100% is lan only cause my isp is a cunt

BearOfaTime ,

Tailscale with the Funnel feature enabled should work for most ISPs, since it's setup via an outbound connection. Though maybe they're Super Cunts and block that too.

acockworkorange ,

Prompt: Super Cunt, photorealistic, in the style of Jill Greenberg.

brayd ,
@brayd@discuss.tchncs.de avatar

I had the same issue. Wrote another comment here explaining my setup to solve my ISP issue.

MigratingtoLemmy ,

Ah, CG-NAT, is it? There are workarounds

empireOfLove2 ,
@empireOfLove2@lemmy.dbzer0.com avatar

NAT to extremes.... it's Starlink so I think I'm almost completely obfuscated from the internet entirely.
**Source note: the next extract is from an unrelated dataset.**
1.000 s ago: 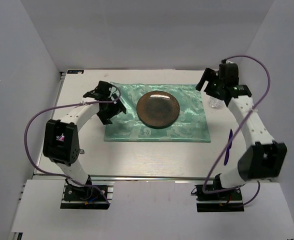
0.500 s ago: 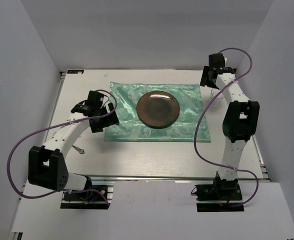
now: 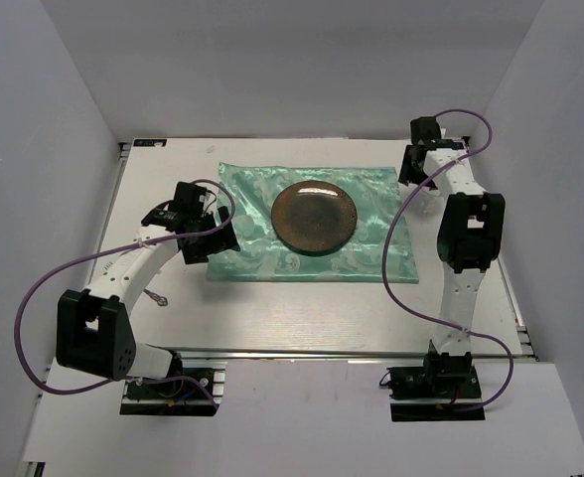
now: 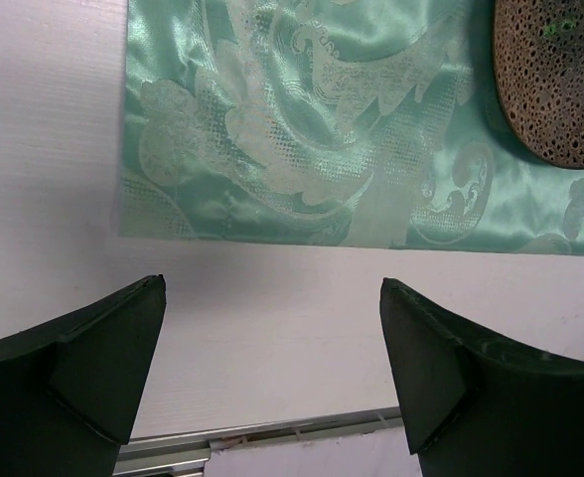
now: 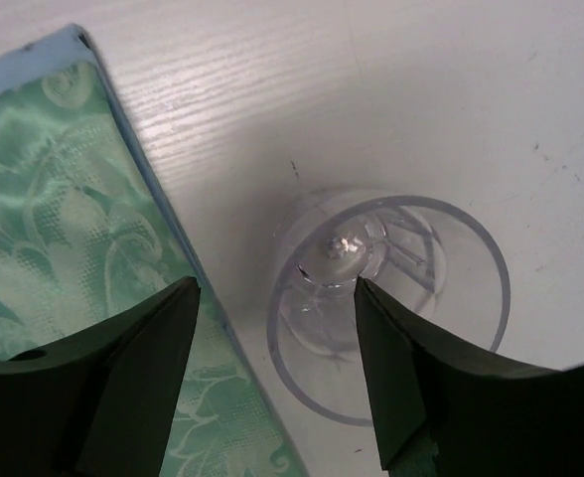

quite frankly i don't really host anything that needs to be accessible from the general Internet so I never bothered with workarounds.

seedoubleyou ,
@seedoubleyou@infosec.pub avatar

PII or anything that would demonstrate clear attribution is LAN, the rest of the "fun" stuff lives on a VPS. Wireguard between them.

MangoPenguin ,
@MangoPenguin@lemmy.blahaj.zone avatar

All of it is LAN only except Wireguard and some game servers.

kratoz29 ,

Only my Stremio add-ons, such as Knightcrawler, Annatar and Stremio-Jackett.

tophneal ,

Only my emby and ombi containers has an open path in/out, everything else is local or VPN only

Bdaman ,

The only externally accessible service is my wireguard vpn. For anything else, if you are not on my lan or VPN back into my lan, it’s not accessible.

AtariDump ,

This is the way.

sunbeam60 ,

Funnily enough it’s exactly the opposite way of where the corporate world is going, where the LAN is no longer seen as a fortress and most services are available publically but behind 2FA.

AtariDump ,

Corporate world, I still have to VPN in before much is accessible. Then there’s also 2FA.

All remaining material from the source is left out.